Sneering at evolution is, of course, simply an argument from personal incredulity, which adds nothing to Adam’s case for the existence of objective moral truths or for the existence of God. Let’s just sum up what Adam seems to be saying:

P1. Animals get up to all sorts of naughty things.
P2. So do human beings but, unlike animals, we know deep down that they are naughty.
C. Therefore human beings aren’t like those naughty animals. We’re special.

Get a grip, Adam!

It gets worse:

On atheism, we are qualitatively no different from a rock…we are just accidental blocks of molecules that have come together randomly so when a fighter bomber bombs an entire community and a whole community is killed, all that’s really happened on an atheistic perspective is a realignment of these molecules. There wasn’t really a girl there.  All that really happened was those molecules in that place realigned. That’s all that’s really happened from an atheist perspective.

The quote above, perhaps more than any other, demonstrates how utterly deranged Adam Deen’s line of thinking is. He seems to be saying that if we don’t believe in his god then we don’t really value human life and each other as human beings. He doesn’t explain why people who do believe in his god can behave so inhumanely. When the 9/11 murderers flew their planes into the World Trade Centre, did they care about the thousands of lives they snuffed out? Did they care about the humanity of those people and their families? Did they not think them “special”? Did they not have that “deep down” feeling that what they were doing is wrong? For fuck’s sake, Adam, they got their morals from the same source as you.

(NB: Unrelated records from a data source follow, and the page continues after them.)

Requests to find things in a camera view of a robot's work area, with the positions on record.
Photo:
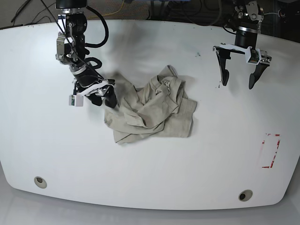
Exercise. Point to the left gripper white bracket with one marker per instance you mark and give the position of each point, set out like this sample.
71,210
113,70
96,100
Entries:
223,52

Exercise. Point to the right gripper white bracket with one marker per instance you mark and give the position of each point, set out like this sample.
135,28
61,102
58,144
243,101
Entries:
96,91

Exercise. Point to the beige t-shirt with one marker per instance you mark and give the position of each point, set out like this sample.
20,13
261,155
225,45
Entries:
161,108

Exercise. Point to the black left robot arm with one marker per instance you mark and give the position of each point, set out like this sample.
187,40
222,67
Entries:
246,25

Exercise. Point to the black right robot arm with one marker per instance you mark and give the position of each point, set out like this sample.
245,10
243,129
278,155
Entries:
72,50

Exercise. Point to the red tape rectangle marking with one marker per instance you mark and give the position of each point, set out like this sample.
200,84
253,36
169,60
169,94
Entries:
269,150

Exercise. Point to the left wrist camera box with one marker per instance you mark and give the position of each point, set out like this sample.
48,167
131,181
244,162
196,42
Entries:
253,56

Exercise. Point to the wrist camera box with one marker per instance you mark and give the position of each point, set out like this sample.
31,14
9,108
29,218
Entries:
253,56
76,100

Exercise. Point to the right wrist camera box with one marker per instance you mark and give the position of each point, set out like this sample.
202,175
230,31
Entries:
76,100

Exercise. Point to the left table cable grommet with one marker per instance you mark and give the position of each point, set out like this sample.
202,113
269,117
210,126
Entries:
40,182

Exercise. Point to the table cable grommet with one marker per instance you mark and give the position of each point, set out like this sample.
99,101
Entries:
245,195
40,182

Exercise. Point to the right table cable grommet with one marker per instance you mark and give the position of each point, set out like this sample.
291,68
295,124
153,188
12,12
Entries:
245,195

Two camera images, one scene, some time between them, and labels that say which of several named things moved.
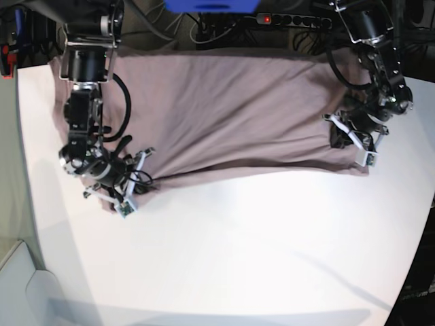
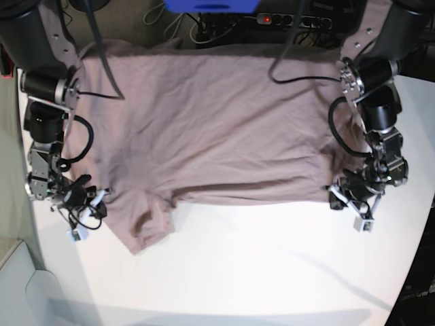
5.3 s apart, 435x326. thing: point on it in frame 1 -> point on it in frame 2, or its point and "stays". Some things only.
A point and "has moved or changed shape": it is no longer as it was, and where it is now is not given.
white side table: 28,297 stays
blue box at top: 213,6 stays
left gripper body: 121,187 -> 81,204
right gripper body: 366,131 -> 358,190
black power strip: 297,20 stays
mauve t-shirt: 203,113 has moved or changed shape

Get your own house in order before you sneer at a worldview that — unlike yours — doesn’t inspire people to go out and commit mass murder.

In stark contrast to Adam, Andrew Copson was articulate and made concise, intelligent arguments. I’m not sure I can do them justice but here’s what I managed to note down:

In his main argument, Andrew gives a more likely explanation for the source of morality saying:

1. There isn’t an objective morality in the sense that there are objective laws of physics. People cannot choose whether to obey the law of gravity but they can choose to do things that will harm others. If God is all powerful and benevolent why didn’t he just make morality a law of the universe so that everyone would behave decently and life would be much pleasanter. Adam ignores this point.

2. The first ethical codes were drawn up thousands of years before modern religions existed and since then there have been hundreds of religions but there is no evidence that religion has encouraged an objective morality. Adam ignores this point.

3. Our morality is shaped by the values and behaviours we grow up amongst. What has been considered right and wrong has changed over time, place and culture. Different religions have both supported and opposed certain ideas and behaviours, sometimes within the same religion at the same time in different peoples’ hands. Even today, people of the same religion or same non-religious philosophy can disagree over what is right and wrong. Adam ignores this point.

4. The evidence, therefore, suggests that moral standards are largely man-made rules that we make to govern our own behaviour and to govern it to common advantage. Adam mischaracterises this argument as ‘morals being a matter of custom like driving on the left’.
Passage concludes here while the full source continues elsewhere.